● About this exercise
Find the lines below holding the word "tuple" and copy each of them.
################
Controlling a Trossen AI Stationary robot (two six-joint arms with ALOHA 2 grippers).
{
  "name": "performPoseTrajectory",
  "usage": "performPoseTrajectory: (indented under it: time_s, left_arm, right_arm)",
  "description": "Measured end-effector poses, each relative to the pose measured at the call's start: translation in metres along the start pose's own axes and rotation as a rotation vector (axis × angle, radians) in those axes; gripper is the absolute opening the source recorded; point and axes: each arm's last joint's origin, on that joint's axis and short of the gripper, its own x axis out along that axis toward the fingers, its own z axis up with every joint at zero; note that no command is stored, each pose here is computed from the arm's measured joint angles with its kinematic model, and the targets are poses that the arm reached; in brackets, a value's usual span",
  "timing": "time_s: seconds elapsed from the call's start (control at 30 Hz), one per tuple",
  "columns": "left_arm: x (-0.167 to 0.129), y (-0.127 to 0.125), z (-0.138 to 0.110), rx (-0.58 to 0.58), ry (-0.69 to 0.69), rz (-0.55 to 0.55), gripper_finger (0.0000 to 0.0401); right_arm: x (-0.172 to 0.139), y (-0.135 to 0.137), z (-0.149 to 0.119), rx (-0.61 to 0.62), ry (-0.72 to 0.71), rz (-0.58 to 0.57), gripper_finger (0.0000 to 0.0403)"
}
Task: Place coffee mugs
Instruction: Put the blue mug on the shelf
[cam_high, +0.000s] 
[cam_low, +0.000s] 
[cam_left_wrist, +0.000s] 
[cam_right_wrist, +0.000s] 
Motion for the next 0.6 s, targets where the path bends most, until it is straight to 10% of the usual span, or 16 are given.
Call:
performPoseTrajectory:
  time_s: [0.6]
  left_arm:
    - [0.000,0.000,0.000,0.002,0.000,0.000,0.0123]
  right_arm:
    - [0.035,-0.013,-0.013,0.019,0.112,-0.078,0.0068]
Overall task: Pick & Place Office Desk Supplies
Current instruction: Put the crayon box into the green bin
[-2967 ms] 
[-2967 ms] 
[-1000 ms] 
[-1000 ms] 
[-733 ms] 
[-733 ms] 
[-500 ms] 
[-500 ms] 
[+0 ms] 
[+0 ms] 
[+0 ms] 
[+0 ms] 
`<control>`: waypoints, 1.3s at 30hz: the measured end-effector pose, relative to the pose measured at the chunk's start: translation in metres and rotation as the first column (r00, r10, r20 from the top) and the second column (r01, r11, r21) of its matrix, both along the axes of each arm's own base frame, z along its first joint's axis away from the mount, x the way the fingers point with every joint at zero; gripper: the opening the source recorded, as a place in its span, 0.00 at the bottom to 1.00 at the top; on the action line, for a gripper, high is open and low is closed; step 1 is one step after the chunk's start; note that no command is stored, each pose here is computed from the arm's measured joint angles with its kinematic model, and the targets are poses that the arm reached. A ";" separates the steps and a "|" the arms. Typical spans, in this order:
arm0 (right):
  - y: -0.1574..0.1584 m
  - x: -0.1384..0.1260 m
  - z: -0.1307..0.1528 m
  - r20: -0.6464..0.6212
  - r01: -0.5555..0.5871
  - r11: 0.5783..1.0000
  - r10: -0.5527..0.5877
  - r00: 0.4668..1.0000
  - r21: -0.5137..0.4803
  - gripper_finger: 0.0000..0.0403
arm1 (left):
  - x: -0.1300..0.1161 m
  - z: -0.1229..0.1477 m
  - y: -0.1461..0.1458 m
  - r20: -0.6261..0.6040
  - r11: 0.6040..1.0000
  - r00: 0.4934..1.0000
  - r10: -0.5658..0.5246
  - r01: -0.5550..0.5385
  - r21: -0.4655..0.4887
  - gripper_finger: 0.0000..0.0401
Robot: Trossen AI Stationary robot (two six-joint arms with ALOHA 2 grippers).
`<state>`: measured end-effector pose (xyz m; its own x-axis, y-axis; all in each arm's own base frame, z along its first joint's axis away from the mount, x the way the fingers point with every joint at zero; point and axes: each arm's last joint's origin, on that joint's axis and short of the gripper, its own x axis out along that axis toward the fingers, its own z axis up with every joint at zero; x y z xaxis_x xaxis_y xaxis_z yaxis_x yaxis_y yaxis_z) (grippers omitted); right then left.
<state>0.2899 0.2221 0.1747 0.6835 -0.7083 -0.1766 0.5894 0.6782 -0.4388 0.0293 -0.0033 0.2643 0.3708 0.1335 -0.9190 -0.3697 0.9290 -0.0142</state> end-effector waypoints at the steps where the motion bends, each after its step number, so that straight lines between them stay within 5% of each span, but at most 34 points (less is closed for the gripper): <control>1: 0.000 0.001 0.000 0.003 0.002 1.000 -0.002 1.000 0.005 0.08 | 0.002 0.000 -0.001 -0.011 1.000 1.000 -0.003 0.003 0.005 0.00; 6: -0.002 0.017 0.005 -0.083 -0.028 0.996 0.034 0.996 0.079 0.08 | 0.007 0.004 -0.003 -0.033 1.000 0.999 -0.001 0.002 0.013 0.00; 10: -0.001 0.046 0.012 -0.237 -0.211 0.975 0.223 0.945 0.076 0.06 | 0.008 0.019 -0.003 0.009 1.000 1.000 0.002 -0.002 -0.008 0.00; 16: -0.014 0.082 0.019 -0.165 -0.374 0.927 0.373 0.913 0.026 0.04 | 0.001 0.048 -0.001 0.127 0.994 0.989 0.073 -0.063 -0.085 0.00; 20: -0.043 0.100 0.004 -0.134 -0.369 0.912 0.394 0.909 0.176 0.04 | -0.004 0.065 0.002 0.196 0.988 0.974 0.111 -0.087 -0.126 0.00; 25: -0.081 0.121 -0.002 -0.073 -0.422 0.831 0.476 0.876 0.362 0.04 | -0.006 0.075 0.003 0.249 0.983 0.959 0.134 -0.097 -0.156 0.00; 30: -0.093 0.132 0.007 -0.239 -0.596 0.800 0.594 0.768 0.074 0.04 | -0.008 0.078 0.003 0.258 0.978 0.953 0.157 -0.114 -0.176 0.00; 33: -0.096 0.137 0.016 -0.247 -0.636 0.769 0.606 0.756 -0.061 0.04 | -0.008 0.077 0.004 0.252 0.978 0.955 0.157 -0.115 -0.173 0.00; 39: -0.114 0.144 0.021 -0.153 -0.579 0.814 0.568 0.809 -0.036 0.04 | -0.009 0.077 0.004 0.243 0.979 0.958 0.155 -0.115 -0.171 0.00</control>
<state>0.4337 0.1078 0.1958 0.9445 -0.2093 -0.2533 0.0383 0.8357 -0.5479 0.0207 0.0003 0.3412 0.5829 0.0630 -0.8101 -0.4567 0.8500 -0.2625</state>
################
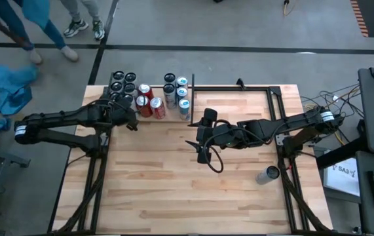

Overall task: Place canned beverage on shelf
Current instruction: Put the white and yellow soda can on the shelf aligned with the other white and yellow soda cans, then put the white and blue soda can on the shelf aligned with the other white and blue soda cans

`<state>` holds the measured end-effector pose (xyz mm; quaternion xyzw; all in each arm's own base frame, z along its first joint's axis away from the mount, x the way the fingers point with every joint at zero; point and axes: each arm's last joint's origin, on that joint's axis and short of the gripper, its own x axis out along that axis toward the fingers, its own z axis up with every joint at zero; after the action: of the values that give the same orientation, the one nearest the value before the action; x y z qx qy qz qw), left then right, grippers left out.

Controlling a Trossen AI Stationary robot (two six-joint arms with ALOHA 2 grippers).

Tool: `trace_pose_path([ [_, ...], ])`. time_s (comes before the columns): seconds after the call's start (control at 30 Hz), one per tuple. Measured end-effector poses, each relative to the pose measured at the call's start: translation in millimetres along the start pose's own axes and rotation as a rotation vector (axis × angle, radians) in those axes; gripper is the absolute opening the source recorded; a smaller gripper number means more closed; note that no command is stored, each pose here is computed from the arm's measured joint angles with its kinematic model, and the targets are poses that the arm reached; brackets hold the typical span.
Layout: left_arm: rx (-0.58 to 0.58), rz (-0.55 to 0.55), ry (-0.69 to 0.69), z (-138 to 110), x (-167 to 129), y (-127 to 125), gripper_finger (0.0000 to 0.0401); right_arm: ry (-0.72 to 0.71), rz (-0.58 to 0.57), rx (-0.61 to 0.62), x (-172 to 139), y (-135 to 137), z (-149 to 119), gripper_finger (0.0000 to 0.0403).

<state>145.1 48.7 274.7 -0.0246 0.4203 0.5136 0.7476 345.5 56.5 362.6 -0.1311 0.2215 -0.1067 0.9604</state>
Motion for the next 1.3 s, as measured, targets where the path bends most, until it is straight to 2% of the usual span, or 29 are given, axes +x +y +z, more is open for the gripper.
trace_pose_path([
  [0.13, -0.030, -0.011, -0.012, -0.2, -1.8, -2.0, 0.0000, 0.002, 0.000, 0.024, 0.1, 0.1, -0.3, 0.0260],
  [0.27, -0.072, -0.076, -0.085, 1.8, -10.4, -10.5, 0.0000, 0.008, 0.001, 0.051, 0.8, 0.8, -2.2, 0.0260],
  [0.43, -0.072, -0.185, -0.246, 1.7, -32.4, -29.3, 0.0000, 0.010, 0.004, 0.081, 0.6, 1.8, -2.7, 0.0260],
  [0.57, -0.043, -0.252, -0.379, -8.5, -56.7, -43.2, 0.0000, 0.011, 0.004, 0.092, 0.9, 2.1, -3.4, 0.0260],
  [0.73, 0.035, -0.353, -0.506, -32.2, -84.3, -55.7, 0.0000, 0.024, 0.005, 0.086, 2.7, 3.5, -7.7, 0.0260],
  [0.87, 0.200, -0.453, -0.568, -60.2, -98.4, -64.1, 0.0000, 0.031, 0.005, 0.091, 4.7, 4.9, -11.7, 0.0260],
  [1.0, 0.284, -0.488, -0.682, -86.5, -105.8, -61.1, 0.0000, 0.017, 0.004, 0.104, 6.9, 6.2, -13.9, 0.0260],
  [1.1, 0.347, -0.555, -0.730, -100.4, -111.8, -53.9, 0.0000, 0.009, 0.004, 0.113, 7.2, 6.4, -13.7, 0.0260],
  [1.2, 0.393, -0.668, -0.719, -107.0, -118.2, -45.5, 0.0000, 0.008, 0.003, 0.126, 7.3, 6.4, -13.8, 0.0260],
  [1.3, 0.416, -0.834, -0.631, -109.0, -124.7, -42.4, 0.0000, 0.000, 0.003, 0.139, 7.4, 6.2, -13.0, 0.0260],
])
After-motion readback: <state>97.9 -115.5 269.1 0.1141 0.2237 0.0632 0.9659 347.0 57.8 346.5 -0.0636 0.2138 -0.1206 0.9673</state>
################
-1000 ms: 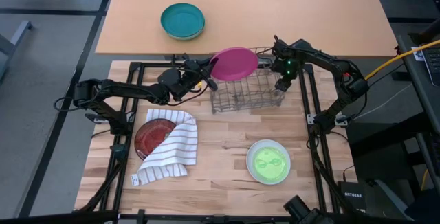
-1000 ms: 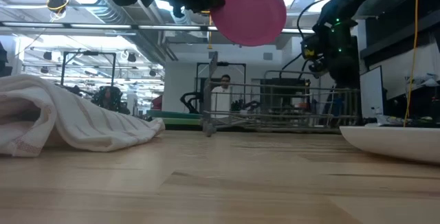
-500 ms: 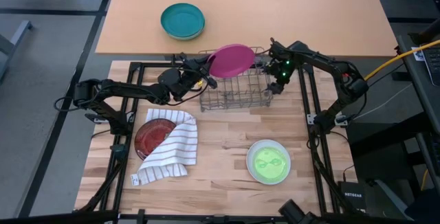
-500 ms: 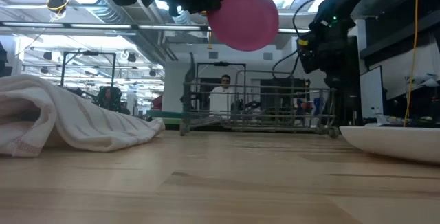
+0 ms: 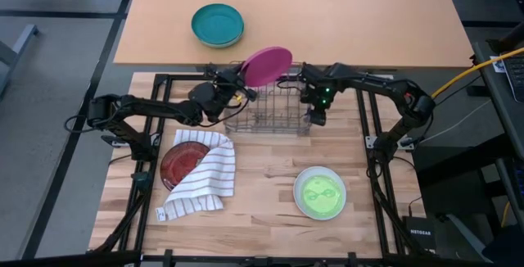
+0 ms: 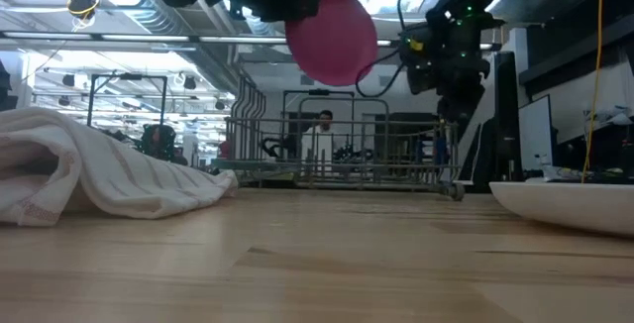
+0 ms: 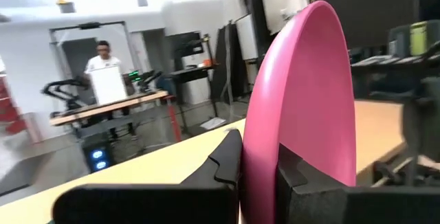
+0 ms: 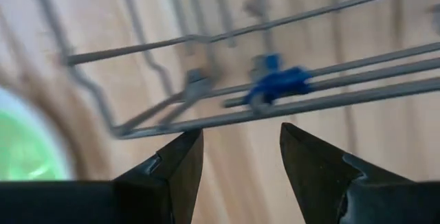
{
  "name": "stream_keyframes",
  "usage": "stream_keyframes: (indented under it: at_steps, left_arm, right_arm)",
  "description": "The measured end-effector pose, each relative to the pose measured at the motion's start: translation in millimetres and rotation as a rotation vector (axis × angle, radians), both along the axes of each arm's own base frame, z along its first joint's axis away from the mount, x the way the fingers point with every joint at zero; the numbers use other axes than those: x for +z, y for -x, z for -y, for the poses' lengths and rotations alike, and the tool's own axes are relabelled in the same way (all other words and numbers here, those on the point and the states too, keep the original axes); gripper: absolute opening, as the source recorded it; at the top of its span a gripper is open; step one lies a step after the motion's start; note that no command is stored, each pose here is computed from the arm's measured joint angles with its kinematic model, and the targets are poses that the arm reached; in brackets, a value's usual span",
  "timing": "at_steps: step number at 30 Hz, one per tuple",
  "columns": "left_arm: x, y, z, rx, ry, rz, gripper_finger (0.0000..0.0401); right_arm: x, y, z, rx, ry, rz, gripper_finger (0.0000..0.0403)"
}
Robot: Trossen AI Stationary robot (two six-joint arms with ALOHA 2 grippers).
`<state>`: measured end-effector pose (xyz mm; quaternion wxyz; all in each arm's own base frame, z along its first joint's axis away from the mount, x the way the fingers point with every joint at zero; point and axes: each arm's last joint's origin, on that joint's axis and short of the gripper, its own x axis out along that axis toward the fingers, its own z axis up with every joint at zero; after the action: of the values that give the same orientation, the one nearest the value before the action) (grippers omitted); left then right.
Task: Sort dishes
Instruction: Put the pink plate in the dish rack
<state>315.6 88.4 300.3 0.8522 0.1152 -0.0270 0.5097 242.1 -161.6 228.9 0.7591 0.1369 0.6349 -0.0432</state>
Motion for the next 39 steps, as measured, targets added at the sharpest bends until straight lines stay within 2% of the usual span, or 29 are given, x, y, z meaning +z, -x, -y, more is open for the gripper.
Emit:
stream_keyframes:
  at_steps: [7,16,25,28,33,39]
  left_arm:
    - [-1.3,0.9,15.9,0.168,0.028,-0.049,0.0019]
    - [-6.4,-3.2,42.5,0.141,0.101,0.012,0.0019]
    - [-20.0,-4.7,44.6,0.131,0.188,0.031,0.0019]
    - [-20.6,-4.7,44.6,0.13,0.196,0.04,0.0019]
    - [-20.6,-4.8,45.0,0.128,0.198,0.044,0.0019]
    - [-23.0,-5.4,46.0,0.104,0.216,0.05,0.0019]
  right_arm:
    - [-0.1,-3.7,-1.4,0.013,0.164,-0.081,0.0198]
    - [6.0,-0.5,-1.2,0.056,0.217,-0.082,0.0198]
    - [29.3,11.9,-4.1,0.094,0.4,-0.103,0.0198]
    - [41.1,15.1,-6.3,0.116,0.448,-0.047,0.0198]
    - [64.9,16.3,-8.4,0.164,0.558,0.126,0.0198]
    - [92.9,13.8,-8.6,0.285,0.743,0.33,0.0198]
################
● Completed exercise
  "timing": "time_s: seconds elapsed from the call's start (control at 30 Hz), one per tuple",
Tool: `trace_pose_path([ [_, ...], ])`. time_s (comes before the columns): seconds after the call's start (control at 30 Hz), one per tuple. Measured end-effector poses, each relative to the pose measured at the call's start: translation in millimetres along the start pose's own axes and rotation as a rotation vector (axis × angle, radians) in those axes; gripper is the absolute opening the source recorded; a smaller gripper number means more closed; note that no command is stored, each pose here is computed from the arm's measured joint angles with its kinematic model, and the targets are poses that the arm reached; brackets hold the typical span.
  "timing": "at_steps: step number at 30 Hz, one per tuple",

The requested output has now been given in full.